В прошлом — мальчик Ярик, сын лесника и парикмахерши, живущий в мире, где отец рассказывает о небесном лосе и подкармливает лесных духов мышами, мать плетет парики, соседские пацаны во главе с Гудроном травят его, а старуха Ирма — самая старая и самая главная плакальщица — знает, как устроен мир: «Душа сама выбирает, в каком теле родиться, прячется в животе, прислушивается». Ярик ищет опору — в отце, в приезжей девочке Жене, в отчаянном Есе — а с каждым из них потом произойдет что-то очень плохое.
Лужбина пишет этот мир без сентиментальности и без ужаса. Смерть здесь — часть жизни, обставленная сложным ритуалом. Когда умирает отец Ярика, Ирма распоряжается: «шесть недель жги огонь, чтобы душа гуляла по дому и все видела. Еду на ночь оставляй, постель стели». Когда умирает сама Ирма — «по-деревенски уже не получается», и это знак конца целой эпохи. Причитания — поэзия, слово не так скажешь — все разрушишь. А сказать уже некому.
Две линии романа сходятся в финале. Взрослая Женя приезжает в деревню и встречает Урсулу — ту самую девочку-ведьму, которая слышала голоса и спрыгивала в метель, а теперь осталась здесь навсегда, следит за садом и рыбачит. Урсула рассказывает, что случилось с кем из героев.
Эта фраза — ключ ко всей конструкции романа: мы не знаем, от чего именно мы спасаем или не спасаем друг друга. Связи между людьми невидимы, но прочны, как нити в вышитом Ирмином платке, где «нет ни одной свободной линии, все связаны, прошиты друг с другом, словно подземная грибница».
Финальная сцена, которую на самом деле мы уже упомянули в начале — Женя с отцом в часовне на берегу, мокрая спичка, не желающая загораться, и вдруг — пламя.

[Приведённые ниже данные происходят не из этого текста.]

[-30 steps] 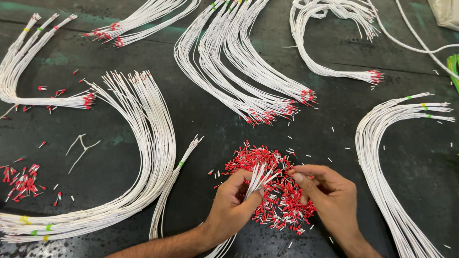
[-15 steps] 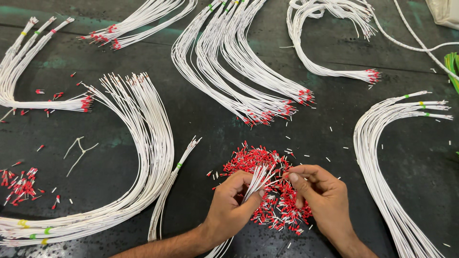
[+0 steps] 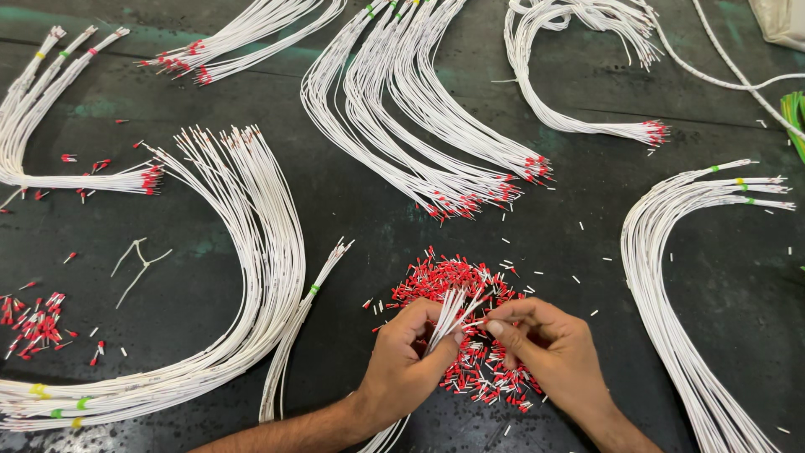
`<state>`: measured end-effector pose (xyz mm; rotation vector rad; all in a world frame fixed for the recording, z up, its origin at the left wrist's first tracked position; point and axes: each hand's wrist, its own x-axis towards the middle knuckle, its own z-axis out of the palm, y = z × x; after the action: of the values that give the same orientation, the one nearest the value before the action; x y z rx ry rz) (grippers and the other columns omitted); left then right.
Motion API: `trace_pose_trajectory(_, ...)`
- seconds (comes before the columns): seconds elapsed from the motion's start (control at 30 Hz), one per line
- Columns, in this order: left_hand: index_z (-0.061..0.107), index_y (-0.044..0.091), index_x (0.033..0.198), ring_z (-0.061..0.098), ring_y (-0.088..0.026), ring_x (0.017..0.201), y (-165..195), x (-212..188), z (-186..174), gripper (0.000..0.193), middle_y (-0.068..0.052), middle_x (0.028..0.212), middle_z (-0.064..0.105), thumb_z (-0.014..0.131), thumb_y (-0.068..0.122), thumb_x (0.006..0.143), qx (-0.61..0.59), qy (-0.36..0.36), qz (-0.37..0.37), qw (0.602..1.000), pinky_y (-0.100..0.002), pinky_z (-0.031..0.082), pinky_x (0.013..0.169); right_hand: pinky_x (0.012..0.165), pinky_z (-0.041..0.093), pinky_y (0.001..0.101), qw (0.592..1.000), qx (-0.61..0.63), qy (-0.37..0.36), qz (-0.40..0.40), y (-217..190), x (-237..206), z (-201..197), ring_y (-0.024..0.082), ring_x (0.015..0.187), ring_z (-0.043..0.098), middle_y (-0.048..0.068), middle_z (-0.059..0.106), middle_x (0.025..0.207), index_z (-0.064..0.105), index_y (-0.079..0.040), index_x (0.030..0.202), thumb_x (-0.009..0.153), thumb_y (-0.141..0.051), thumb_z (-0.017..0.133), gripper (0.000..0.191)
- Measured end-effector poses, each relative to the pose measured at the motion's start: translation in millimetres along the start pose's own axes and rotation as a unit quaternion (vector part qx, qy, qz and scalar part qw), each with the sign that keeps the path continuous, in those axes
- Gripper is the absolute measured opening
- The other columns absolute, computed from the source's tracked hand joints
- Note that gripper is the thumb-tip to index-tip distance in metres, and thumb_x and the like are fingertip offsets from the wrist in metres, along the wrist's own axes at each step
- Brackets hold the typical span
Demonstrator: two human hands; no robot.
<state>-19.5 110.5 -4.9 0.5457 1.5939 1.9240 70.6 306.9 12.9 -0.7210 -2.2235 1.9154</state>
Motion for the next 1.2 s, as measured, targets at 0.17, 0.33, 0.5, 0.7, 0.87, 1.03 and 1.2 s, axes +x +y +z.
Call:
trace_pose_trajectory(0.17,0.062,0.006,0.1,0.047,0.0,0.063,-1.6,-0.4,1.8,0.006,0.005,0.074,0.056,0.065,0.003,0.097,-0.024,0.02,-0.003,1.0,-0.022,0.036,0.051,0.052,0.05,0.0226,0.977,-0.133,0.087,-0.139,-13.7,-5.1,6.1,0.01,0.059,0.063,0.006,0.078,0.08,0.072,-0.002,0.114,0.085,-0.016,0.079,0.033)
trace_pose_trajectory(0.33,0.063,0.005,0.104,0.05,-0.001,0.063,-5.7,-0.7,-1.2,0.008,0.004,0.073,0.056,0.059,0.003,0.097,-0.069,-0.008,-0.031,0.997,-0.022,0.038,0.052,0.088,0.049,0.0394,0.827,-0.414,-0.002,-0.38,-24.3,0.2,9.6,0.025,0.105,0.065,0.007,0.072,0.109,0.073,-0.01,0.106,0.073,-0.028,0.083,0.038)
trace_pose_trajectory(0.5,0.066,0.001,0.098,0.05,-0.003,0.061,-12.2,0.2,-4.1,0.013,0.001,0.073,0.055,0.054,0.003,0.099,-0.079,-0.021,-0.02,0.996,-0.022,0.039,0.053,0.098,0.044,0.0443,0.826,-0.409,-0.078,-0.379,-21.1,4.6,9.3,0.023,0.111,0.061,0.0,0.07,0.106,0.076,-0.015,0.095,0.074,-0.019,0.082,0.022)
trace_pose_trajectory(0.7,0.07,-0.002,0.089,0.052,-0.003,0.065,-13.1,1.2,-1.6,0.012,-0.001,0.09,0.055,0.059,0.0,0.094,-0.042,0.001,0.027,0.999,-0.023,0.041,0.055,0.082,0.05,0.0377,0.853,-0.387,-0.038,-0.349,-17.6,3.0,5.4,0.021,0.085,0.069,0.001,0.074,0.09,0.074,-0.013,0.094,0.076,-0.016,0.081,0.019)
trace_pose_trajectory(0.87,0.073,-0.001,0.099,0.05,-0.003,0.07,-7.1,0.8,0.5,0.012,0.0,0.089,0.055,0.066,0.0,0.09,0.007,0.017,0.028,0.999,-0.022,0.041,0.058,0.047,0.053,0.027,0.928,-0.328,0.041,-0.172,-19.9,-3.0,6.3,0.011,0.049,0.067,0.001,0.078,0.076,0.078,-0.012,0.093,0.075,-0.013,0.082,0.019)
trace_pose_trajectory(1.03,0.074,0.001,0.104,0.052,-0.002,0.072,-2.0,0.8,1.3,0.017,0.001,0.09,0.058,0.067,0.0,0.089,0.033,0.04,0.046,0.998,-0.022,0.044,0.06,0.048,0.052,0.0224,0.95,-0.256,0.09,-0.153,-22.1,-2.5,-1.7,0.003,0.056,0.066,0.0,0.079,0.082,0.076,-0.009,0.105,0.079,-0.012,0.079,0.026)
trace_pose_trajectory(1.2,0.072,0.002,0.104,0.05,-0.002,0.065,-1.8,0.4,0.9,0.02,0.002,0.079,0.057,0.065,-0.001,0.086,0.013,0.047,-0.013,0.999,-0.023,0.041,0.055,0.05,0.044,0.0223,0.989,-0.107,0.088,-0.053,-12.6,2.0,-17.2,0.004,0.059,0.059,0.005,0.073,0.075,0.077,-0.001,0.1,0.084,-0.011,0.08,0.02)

Чудо здесь — не нарушение законов природы, а сама природа, увиденная в ее глубине. Птицы, в которых путешествуют души. Снег, соединяющий всё вокруг — «ни единого шва». Время, закрученное в круугу.
И о том, что эта ткань истончается, уходит — вместе с последними плакальщицами, сказочницами, знающими людьми. Но пока еще жива Урсула, пока кто-то помнит, как правильно хоронить и как вязать рыболовную сеть, — нить не оборвана.